Only the text is wanted; write out each record below exactly and exclude all pictures.

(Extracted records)

- - -

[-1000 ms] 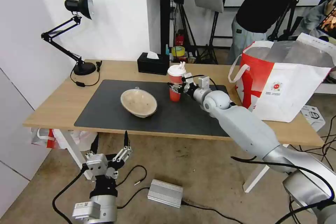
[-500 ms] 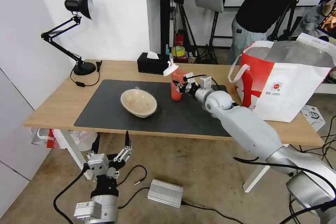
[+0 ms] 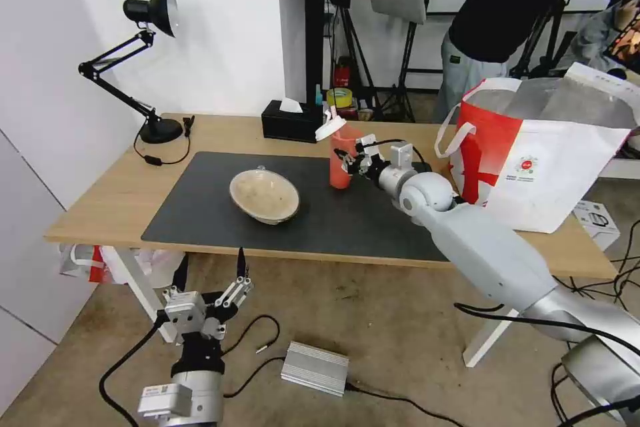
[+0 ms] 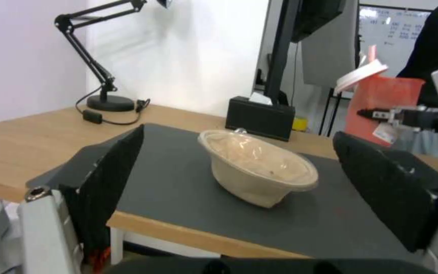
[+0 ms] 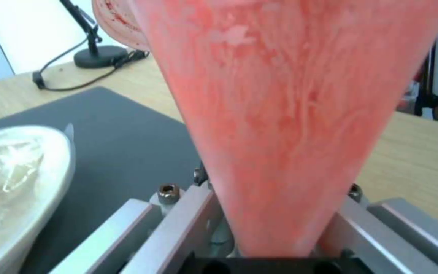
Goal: Pick up the trash from the table and place it into the takeout bag.
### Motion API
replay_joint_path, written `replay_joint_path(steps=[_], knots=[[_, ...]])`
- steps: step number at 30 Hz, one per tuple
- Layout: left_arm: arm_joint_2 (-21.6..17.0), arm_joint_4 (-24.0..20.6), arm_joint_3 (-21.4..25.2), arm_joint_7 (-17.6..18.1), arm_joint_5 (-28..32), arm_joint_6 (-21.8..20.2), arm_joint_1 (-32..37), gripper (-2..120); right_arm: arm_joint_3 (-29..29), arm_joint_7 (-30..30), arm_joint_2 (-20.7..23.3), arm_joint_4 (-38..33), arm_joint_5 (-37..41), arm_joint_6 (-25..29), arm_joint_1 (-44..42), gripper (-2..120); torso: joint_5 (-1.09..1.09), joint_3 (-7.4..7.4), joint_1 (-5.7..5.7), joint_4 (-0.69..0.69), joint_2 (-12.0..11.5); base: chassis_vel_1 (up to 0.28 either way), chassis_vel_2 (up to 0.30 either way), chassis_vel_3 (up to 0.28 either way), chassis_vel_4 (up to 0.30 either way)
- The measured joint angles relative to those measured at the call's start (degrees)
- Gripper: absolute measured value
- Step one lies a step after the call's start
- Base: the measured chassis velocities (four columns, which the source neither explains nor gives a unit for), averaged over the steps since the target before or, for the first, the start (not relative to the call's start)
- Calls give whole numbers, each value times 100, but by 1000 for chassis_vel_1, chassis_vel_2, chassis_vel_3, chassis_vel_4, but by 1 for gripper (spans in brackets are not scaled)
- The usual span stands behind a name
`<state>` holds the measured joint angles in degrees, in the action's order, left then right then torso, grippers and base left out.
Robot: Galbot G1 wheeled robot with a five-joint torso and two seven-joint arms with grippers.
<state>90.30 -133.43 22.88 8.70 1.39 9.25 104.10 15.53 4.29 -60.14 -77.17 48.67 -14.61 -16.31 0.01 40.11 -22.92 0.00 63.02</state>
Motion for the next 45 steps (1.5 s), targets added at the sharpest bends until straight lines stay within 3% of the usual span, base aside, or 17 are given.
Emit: replay_joint_path(steps=[25,45], knots=[[-9,-78,-46,2,-51,-13,59,100,-384,-299,1051,-1285,550,-263,-187,4,0,0,0,0,0,0,0,0,0],[-24,-114,-42,-80,-71,-102,53,100,-693,-400,1590,-1697,873,-403,-114,4,0,0,0,0,0,0,0,0,0]])
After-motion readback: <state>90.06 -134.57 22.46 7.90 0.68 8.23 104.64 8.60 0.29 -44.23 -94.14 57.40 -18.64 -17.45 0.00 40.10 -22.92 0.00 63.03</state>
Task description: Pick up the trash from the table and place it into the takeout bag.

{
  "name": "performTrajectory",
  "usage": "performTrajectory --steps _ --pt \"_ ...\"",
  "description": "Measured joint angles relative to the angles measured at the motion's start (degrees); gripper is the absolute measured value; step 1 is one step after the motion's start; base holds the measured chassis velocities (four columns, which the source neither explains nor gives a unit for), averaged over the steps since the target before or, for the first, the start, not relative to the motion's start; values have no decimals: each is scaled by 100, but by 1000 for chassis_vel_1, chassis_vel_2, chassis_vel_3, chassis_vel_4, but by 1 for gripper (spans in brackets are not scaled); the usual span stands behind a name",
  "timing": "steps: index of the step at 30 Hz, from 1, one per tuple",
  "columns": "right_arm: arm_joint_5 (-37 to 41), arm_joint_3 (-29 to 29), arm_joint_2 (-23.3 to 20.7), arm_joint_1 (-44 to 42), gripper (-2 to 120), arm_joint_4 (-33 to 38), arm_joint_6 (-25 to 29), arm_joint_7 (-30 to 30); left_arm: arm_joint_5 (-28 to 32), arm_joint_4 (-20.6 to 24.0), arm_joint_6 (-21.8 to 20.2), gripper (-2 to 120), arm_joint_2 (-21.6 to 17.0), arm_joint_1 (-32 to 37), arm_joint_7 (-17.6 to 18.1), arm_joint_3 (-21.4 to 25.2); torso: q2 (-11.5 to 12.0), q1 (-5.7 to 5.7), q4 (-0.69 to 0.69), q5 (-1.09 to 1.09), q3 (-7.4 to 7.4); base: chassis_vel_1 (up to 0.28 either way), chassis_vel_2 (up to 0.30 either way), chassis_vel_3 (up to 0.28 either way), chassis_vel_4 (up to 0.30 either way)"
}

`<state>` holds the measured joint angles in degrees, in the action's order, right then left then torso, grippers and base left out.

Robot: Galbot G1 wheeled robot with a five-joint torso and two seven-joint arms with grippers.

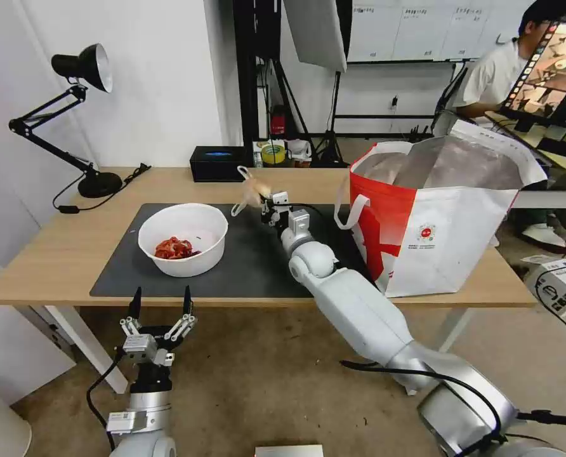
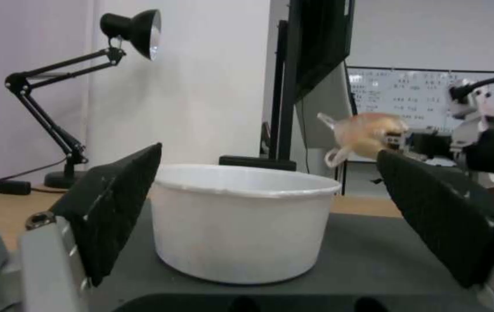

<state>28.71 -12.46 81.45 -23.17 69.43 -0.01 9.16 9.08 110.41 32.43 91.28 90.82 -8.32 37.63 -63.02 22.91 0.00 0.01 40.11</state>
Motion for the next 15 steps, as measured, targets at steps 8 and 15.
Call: performTrajectory --steps 8,15 --pt "110 -54 -301 -87 4 1168 -49 161 30 39 -17 100 -3 23 -6 25 0 0 -1 0 0 0 0 0 0" --pt "208 21 -450 -64 4 2230 -301 511 21 106 -36 100 -3 38 -11 19 0 0 0 -1 0 0 0 0 0"
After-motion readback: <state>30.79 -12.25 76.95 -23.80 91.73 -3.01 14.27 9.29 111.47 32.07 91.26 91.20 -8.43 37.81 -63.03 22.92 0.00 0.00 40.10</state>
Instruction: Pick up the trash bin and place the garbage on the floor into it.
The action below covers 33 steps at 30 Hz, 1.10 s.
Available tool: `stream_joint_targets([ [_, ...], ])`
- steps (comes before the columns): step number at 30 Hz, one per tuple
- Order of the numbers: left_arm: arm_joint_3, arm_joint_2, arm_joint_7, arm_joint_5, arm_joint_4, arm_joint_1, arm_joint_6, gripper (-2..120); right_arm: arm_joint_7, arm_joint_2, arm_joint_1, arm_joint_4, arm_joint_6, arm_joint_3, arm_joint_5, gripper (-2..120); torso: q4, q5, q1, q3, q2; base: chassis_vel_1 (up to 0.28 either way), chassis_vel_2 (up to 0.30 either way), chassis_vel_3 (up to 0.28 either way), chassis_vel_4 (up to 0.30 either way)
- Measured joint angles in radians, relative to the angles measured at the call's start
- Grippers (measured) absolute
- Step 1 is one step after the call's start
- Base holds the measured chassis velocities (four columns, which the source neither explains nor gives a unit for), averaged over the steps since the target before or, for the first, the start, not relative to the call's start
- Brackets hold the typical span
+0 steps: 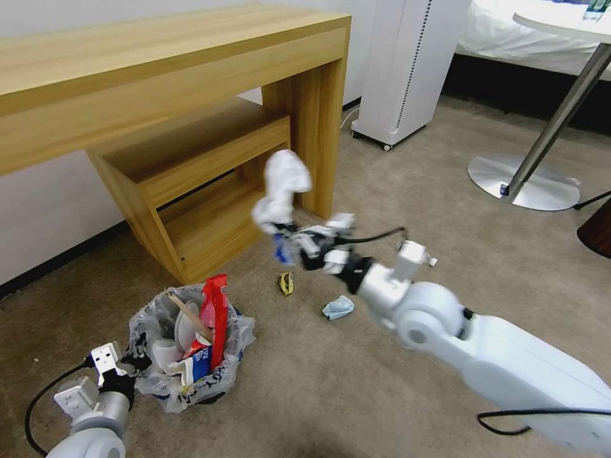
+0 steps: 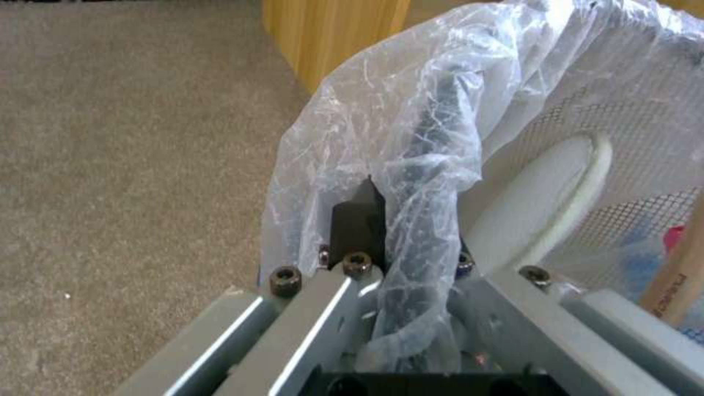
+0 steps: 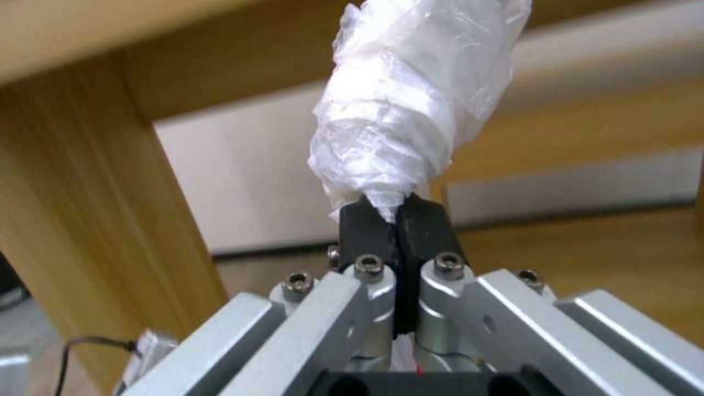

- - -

ANSWER SECTION:
[-1000 ms] 
[-500 ms] 
[+0 ms] 
[+0 ms] 
[+0 ms] 
Goal: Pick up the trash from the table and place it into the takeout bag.
### Motion API
replay_joint_path, written `replay_joint_path(steps=[_], knots=[[_, ...]])`
- steps: step number at 30 Hz, one per tuple
- Layout: left_arm: arm_joint_2 (-21.6..17.0), arm_joint_4 (-24.0..20.6), arm_joint_3 (-21.4..25.2), arm_joint_7 (-17.6..18.1), arm_joint_5 (-28..32), arm_joint_6 (-21.8..20.2), arm_joint_1 (-32..37), gripper (-2..120); right_arm: arm_joint_3 (-29..29), arm_joint_7 (-30..30), arm_joint_2 (-20.7..23.3), arm_joint_4 (-38..33), arm_joint_5 (-37..41), arm_joint_6 (-25..29), arm_joint_1 (-44..42), gripper (-2..120); torso: joint_5 (-1.09..1.09), joint_3 (-7.4..7.4), joint_1 (-5.7..5.7), joint_4 (-0.69..0.69), joint_2 (-12.0..11.5); base: chassis_vel_1 (up to 0.28 either way), chassis_vel_2 (up to 0.30 either way), chassis_vel_3 (up to 0.28 either way), chassis_vel_4 (up to 0.30 either way)
- The measured joint angles relative to those measured at the call's start (degrees)
- Gripper: absolute measured value
- Step one lies a step after the call's start
- Base: the measured chassis velocities (four columns, which the source neither explains nor gives a unit for), averaged over the steps since the target before or, for the first, the start (not relative to the call's start)
- Calls give whole numbers, each value times 100, but by 1000 for chassis_vel_1, chassis_vel_2, chassis_vel_3, chassis_vel_4, but by 1 for gripper (spans in brackets are not scaled)
- The usual span stands behind a name
`<state>` holds the measured joint angles in degrees, in the action's order, left then right then torso, grippers and base left out.
Robot: Galbot G1 wheeled robot with a five-joint torso and two seven-joint arms with grippers.
<state>90.30 -133.43 22.88 8.70 1.39 9.25 104.10 15.53 4.29 -60.14 -77.17 48.67 -14.61 -16.31 0.01 40.11 -22.92 0.00 63.02</state>
Motion for the next 45 steps (1.5 s), targets added at the sharpest bends until straight lines stay within 3% of the usual span, base aside, or 17 are given.
Emit: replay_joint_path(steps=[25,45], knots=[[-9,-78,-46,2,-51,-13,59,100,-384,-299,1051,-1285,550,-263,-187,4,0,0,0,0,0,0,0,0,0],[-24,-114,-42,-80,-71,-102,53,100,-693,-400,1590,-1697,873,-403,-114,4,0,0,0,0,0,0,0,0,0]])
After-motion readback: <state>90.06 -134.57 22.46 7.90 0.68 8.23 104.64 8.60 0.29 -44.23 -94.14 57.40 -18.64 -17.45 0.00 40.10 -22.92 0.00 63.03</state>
Task description: Pick up the trash from the table and place it into the takeout bag.

{
  "name": "performTrajectory",
  "usage": "performTrajectory --steps _ --pt \"_ ...\"",
  "description": "Measured joint angles relative to the angles measured at the motion's start (degrees); gripper is the absolute measured value; step 1 is one step after the motion's start; base holds the measured chassis velocities (four columns, which the source neither explains nor gives a unit for), averaged over the steps since the target before or, for the first, the start, not relative to the motion's start; values have no decimals: each is scaled by 100, but by 1000 for chassis_vel_1, chassis_vel_2, chassis_vel_3, chassis_vel_4, but by 1 for gripper (spans in brackets are not scaled); the usual span stands behind a name",
  "timing": "steps: index of the step at 30 Hz, from 1, one per tuple",
  "columns": "right_arm: arm_joint_5 (-37 to 41), arm_joint_3 (-29 to 29), arm_joint_2 (-23.3 to 20.7), arm_joint_1 (-44 to 42), gripper (-2 to 120), arm_joint_4 (-33 to 38), arm_joint_6 (-25 to 29), arm_joint_7 (-30 to 30); left_arm: arm_joint_5 (-28 to 32), arm_joint_4 (-20.6 to 24.0), arm_joint_6 (-21.8 to 20.2), gripper (-2 to 120), arm_joint_2 (-21.6 to 17.0), arm_joint_1 (-32 to 37), arm_joint_7 (-17.6 to 18.1), arm_joint_3 (-21.4 to 25.2); torso: q2 (-11.5 to 12.0), q1 (-5.7 to 5.7), q4 (-0.69 to 0.69), q5 (-1.09 to 1.09), q3 (-7.4 to 7.4); base: chassis_vel_1 (up to 0.28 either way), chassis_vel_2 (up to 0.30 either way), chassis_vel_3 (up to 0.28 either way), chassis_vel_4 (up to 0.30 either way)"
}

`<state>` holds the measured joint angles in degrees, in the action's order, right then left then torso, grippers and base left out.

Robot: Galbot G1 wheeled robot with a five-joint torso and two seven-joint arms with grippers.


<state>28.71 -12.46 81.45 -23.17 69.43 -0.01 9.16 9.08 110.41 32.43 91.28 90.82 -8.32 37.63 -63.02 22.91 0.00 0.01 40.11</state>
Motion for the next 15 steps, as measured, targets at steps 8 and 15.
Call: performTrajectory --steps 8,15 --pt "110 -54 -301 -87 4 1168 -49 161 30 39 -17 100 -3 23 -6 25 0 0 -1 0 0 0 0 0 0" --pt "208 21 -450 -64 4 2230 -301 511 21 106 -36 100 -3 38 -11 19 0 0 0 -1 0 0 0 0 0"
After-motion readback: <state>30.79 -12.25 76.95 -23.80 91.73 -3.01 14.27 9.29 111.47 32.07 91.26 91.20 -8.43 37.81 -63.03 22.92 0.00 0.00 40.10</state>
Instruction: Pick up the trash bin and place the garbage on the floor into it.
The action below covers 33 steps at 30 Hz, 1.10 s.
Available tool: `stream_joint_targets([ [_, ...], ])`
- steps (comes before the columns): step number at 30 Hz, one per tuple
- Order of the numbers: left_arm: arm_joint_3, arm_joint_2, arm_joint_7, arm_joint_5, arm_joint_4, arm_joint_1, arm_joint_6, gripper (-2..120); right_arm: arm_joint_7, arm_joint_2, arm_joint_1, arm_joint_4, arm_joint_6, arm_joint_3, arm_joint_5, gripper (-2..120); torso: q4, q5, q1, q3, q2; base: chassis_vel_1 (up to 0.28 either way), chassis_vel_2 (up to 0.30 either way), chassis_vel_3 (up to 0.28 either way), chassis_vel_4 (up to 0.30 either way)
- Measured joint angles in radians, relative to the angles measured at the call's start
- Grippers (measured) absolute
- Step 1 is one step after the call's start
- Base holds the measured chassis velocities (four columns, which the source neither explains nor gives a unit for), averaged over the steps since the target before or, for the first, the start, not relative to the call's start
- Brackets hold the typical span
+0 steps: 
+0 steps: 
+0 steps: 

The exercise is complete with this answer.